Horticulture Research 5,
Article number: 54 (2018)
doi: 10.1038/hortres.2018.54
Views: 602

Received: 08 Jan 2018
Revised: 05 May 2018
Accepted: 21 May 2018
Published online: 01 Oct 2018

Abstract

Albinism in shoots of tea plants is a common phenotypic expression which gives the tea infusion a pleasant umami taste. A novel natural albino mutant tea germplasm containing high amino acids content was found and named as ‘Huabai 1’. ‘Huabai 1’ has white jade tender shoots under low temperature and turns green with increased temperature. In order to understand the molecular mechanism of color change in leaf of ‘Huabai 1’, transcriptome analysis was performed to identify albino-associated differentially expressed genes (DEGs). A total of 483 DEGs were identified from white shoots of ‘Huabai 1’ compared to its green shoots. There were 15 DEGs identified to be involved in phenylpropanoid biosynthesis, which account for the majority of characterized DEGs. The metabolites related to phenylpropanoid biosynthesis revealed similar expression pattern of DEGs. Furthermore, metabolic pathways such as ubiquonone, tyrosine, and flavonoid biosynthesis associated with phenylpropanoid biosynthesis could also contribute to the color change in ‘Huabai 1’ tender shoots.
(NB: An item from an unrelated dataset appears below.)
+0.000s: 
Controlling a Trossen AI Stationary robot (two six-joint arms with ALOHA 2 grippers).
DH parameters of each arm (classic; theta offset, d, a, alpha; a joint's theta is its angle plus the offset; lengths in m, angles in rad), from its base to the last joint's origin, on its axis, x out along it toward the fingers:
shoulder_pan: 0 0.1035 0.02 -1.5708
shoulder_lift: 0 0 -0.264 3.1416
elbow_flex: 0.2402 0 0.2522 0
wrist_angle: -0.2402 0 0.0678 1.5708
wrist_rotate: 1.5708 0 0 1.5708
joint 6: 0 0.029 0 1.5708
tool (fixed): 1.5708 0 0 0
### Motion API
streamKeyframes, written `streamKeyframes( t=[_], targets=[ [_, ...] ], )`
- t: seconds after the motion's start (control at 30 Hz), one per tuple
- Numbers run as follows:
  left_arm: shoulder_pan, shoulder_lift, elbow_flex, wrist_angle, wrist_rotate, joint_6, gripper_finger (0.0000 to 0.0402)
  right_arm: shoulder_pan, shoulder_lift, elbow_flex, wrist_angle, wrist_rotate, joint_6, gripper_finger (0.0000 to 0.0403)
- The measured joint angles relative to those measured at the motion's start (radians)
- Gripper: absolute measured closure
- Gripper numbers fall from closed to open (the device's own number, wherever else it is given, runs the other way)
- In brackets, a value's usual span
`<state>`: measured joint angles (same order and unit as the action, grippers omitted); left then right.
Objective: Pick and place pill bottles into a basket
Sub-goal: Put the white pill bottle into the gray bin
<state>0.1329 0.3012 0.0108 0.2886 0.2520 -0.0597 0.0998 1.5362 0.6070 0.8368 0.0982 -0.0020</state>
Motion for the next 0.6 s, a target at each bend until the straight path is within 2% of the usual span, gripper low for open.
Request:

Protein–protein interaction analysis revealed a hub protein NEDD8 (CSA009575) which interacted with many regulated genes in spliceosome, nitrogen metabolism, phenylpropanoid biosynthesis, and other pathways. In conclusion, the findings in this study indicate that the color change of ‘Huabai 1’ tender shoots is a combined effect of phenylpropanoid biosynthesis pathway and other metabolic pathways including flavonoid biosynthesis in tea plants. Chlorophyll biosynthesis-related genes LHCII and SGR may also play some roles in color change of ‘Huabai 1’.